Ancien élève de l'École régionale des beaux-arts de Mostaganem (2004), pour Aziz Ayachine, le sable “requiert de la précision pour réussir l’illusoire et exige aussi son poids de patience pour réajuster des œuvres au cours du cycle de création”.

Notre Sahara n’est pas seulement florissant des  filons de son sous-sol mais de la parure de sable qui l’enjolive à sa surface et qui est cousu d’or autour des dunes de l’erg. Si doré qu’il suffit de cueillir une motte de sable pour jouir du ballet de ses grains lorsqu’ils s’épandent entre nos doigts. Le chœur est d’autant divertissant lorsque les grains s’écoulent du bulbe du sablier et qu’ils tourbillonnent dans la symphonie de la fraîcheur oasienne. D’ailleurs, seul l’œil de l’esthète est habile et l’artiste-peintre Aziz Ayachine est adroit pour y pressentir l’éclat qu’ensile le sable dans la pureté de ses grains. 

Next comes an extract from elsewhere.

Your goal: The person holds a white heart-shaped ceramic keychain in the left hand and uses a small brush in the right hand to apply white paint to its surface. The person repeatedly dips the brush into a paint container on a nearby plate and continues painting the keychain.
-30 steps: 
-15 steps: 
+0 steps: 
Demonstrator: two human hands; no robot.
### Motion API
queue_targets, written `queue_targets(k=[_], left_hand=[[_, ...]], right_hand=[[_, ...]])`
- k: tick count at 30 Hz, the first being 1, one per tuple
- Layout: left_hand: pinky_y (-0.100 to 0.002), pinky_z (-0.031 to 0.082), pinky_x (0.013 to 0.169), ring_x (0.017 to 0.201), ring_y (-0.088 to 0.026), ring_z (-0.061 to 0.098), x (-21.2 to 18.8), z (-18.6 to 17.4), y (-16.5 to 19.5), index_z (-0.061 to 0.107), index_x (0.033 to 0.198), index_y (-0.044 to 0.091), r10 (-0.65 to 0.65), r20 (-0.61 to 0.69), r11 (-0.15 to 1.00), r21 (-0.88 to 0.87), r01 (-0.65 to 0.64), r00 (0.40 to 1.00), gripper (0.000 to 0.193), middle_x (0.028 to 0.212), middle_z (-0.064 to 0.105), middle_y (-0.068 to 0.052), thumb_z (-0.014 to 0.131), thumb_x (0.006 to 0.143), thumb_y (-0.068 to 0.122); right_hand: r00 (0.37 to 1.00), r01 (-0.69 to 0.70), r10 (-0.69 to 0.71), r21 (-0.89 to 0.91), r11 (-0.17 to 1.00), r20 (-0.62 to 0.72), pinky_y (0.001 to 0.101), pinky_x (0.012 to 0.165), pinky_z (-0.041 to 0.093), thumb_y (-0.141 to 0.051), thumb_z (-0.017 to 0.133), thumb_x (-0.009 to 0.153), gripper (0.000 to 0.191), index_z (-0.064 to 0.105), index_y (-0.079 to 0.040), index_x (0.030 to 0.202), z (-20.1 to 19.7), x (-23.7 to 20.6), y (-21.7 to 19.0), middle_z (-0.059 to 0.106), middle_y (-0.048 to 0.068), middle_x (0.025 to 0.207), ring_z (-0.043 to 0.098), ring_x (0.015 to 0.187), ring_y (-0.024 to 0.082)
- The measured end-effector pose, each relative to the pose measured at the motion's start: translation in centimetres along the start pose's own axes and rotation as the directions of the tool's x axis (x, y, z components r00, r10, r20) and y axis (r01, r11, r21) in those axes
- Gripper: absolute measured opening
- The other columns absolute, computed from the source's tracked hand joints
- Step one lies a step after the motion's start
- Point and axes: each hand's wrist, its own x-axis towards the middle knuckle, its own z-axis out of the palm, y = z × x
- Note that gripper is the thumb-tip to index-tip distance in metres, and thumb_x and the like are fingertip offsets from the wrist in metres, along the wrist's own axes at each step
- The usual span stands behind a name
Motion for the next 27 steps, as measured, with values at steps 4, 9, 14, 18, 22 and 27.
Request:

D’ailleurs, c’est avec ce matériau qu’il a ensablé la galerie Aïcha-Haddad où il a élu sablière. Donc, que l’on soit à l’ombre d’une palmeraie ou sous le parasol du farniente d’un été finissant, le sable s’ambre au soleil jusqu’à attiser l’intérêt de l’artiste qui sait tout de ce grain magique. Féerique même, parce que le sable gît dans l’immensité du Sahara et au bord de la grande bleue où l’âme de la créativité aime à s’exhiber : “Le sable requiert de la précision pour réussir l’illusoire et exige aussi son poids de patience pour réajuster des œuvres au cours du cycle de création”, a-t-on su de l’hôte de la galerie Aïcha-Haddad. Et puisqu’on est en Méditerranée, le grain quitte le vent de sable pour se coller et s’assagir au cœur d’une toile qu’il agrémente à l’éternité. Doué d’une griffe dite aussi technique mixte, l’art de l’artiste-peintre Aziz Ayachine prend vie sur un socle préalablement conçu d’un lit de liant et au-dessus duquel s’alite le sable comme lorsqu’il gît au fond d’un oued dunaire. Et de là, Aziz Ayachine cisèle l’éventaire de frises qu’on eut dit qu’elles sont tissées par une main d’une fée de logis. C’est dire que le grain de sable est capable de violence dans la rigueur hivernale du Sahara, comme il est aussi porteur de douceur lorsqu’il s’allie à l’art. Et d’une toile à l’autre, l’air de mysticité souffle au-dessus du minaret où le fond de broderie ciselée dans le stuc se confond tantôt avec “hourouf” et tantôt avec ces lettres calligraphiées au trait et à l’encre du soufisme, a ajouté Aziz Ayachine qui s’inspire de l’école de ses influenceurs Mohammed Khadda (1930-1991) et M’hamed Issiakhem (1928-1985). 

En effet, le style sablé sied à l’architecture néo-mauresque mais aussi aux ksour de notre Sahara où l’bab eddar invite au mysticisme des  zaouïas de nos ancêtres et à l’énigmatique du style bâti, a-t-on su de cet ancien élève de l'École régionale des beaux-arts de Mostaganem (2004). C’est dire que cet enfant de Chlef (Ex-El-Asnam) trempe ses pinceaux dans le legs de l'artisanat mais aussi dans l'art de l’Islam qui est intimement lié à l’authenticité de notre terroir aux tons marron et brun qu’il emprunte à une infinité de nuances. Et à l’issue du tour de l’exposition, la brise d’été cède la galerie au vent du sud qu’il serait bon d’humer à l’occasion d’une visite à la galerie Aïcha-Haddad où l’artiste vous attend jusqu’à la fin du mois en cours.